All Tesla needs to sell you or I is a subscription to ride in its cars whenever we choose.

Or are Tesla's future customers really only Uber and Lyft? Or whatever comes after them?

I've heard it time and again how it's wasteful having four passenger cars on the road with only one person in them. Is it really the best use of our limited roadway resources, having a bunch of empty cars driving around, to go pick people up?

This was touched in the video I linked above. It's the business model that is most capital friendly. Other companies need to purchase hundreds or thousands of test cars and hire one or two safety engineers to operate each car. Tesla is having its customers to purchase the cars and work free as safety engineers to help train the machine and develop the neural net.

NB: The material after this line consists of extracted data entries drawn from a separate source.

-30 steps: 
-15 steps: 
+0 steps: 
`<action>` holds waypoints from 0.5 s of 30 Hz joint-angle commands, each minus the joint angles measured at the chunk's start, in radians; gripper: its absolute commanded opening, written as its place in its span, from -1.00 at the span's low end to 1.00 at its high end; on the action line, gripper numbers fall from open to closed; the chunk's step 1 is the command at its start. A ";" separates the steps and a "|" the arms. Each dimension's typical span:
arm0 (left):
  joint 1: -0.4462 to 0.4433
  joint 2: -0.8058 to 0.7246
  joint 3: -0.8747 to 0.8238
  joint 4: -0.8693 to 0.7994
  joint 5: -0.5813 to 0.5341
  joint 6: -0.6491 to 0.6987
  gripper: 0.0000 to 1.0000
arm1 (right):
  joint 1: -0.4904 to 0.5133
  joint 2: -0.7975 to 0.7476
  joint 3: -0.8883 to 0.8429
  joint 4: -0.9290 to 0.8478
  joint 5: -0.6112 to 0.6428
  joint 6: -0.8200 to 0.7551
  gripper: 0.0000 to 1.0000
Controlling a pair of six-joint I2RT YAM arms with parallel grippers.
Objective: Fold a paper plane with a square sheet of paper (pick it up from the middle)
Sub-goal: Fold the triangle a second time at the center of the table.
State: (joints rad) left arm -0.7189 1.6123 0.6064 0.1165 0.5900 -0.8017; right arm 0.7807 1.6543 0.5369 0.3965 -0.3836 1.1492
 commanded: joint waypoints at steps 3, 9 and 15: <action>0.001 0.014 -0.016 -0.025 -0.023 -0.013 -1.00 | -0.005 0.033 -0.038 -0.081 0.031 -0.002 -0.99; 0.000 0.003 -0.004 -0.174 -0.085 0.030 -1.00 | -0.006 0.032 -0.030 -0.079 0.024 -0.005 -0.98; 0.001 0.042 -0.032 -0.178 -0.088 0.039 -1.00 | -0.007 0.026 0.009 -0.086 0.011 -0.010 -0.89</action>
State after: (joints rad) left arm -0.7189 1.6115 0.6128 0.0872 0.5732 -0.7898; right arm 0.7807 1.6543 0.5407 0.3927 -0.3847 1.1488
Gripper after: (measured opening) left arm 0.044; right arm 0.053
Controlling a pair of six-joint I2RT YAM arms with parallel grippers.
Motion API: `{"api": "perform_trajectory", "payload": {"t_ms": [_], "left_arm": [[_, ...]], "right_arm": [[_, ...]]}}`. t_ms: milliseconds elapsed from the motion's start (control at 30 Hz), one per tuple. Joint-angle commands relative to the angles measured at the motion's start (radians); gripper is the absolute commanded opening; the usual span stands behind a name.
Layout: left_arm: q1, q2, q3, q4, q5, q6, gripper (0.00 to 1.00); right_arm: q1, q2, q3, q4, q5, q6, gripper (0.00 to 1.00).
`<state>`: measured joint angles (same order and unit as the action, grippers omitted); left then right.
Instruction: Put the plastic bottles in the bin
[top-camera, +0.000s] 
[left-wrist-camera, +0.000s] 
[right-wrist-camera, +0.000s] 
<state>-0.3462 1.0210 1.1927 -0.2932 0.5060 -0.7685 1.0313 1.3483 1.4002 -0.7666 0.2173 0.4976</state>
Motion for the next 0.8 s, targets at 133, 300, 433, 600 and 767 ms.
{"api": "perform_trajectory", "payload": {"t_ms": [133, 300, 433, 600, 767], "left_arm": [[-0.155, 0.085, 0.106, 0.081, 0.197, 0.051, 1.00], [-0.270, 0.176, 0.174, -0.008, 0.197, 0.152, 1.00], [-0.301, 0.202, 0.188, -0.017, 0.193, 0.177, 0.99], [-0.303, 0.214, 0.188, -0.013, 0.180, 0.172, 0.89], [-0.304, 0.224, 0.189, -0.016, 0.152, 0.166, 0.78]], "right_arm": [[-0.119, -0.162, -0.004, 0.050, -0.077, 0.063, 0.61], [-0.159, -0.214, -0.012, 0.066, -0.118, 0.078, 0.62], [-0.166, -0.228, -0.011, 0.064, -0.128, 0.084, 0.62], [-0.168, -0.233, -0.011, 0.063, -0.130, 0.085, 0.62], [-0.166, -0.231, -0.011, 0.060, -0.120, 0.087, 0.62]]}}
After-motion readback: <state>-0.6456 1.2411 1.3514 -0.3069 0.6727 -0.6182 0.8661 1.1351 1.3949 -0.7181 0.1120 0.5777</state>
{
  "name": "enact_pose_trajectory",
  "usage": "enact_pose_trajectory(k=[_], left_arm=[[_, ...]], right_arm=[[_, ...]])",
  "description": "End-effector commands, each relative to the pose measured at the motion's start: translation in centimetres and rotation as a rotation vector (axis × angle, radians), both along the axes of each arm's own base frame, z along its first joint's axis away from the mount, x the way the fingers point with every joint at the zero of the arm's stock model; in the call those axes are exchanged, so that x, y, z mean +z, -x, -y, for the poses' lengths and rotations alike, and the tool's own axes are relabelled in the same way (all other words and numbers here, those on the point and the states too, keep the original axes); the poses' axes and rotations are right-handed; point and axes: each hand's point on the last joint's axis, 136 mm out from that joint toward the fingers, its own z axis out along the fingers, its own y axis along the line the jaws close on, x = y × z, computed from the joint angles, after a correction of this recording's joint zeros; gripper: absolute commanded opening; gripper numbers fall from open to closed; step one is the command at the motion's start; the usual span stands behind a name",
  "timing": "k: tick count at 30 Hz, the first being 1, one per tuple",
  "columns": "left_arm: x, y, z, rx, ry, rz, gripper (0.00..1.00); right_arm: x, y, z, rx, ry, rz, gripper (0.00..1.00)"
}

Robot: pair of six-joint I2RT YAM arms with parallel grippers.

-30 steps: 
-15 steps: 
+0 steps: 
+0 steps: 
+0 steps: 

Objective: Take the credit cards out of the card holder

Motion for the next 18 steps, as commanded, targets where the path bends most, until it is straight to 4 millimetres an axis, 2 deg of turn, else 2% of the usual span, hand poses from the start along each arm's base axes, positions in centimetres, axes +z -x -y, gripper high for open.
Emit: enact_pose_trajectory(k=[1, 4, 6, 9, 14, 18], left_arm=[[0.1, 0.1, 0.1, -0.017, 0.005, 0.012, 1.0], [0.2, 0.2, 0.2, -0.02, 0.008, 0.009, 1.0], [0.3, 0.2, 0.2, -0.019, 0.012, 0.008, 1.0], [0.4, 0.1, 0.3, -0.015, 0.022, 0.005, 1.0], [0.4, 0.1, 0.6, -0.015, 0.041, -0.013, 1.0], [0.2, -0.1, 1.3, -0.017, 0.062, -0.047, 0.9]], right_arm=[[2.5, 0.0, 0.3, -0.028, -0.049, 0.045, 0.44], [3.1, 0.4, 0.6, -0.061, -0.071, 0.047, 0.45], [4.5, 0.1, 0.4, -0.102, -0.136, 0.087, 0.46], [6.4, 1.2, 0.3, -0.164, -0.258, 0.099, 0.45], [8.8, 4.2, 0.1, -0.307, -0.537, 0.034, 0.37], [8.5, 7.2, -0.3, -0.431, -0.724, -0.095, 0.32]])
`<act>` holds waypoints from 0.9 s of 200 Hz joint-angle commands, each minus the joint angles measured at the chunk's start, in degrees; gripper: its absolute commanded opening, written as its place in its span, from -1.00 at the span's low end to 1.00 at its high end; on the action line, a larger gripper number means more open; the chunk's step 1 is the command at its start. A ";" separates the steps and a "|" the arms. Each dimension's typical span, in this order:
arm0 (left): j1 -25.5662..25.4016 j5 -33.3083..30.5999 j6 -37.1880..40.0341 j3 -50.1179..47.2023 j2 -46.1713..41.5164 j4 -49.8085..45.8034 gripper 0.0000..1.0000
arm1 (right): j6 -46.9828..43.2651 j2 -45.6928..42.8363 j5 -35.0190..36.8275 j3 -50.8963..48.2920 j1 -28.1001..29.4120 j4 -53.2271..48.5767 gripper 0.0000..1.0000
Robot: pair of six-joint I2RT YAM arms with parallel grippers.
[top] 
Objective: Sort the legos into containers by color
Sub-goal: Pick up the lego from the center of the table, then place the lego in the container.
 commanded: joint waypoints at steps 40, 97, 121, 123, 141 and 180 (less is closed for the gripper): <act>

It is not to sell cars to Uber/Lyft but is to be their competitor. Travis Kalanick when he was Uber CEO said if Uber is not among the first to have self drive cars the entire business will no longer exist. It was reported he told a Tesla board member if Tesla could produce half a million self driving model 3 in 2020 he'd buy them all but Tesla did not want to do that (we now know why).

On the second question who says only one passenger will be in the car? You can take many passengers or to car pooling if you want to. Uber/Lyft are already driving around so there is no added burden if its done autonomously. You can also require cars to wait at parking places until they are hailed.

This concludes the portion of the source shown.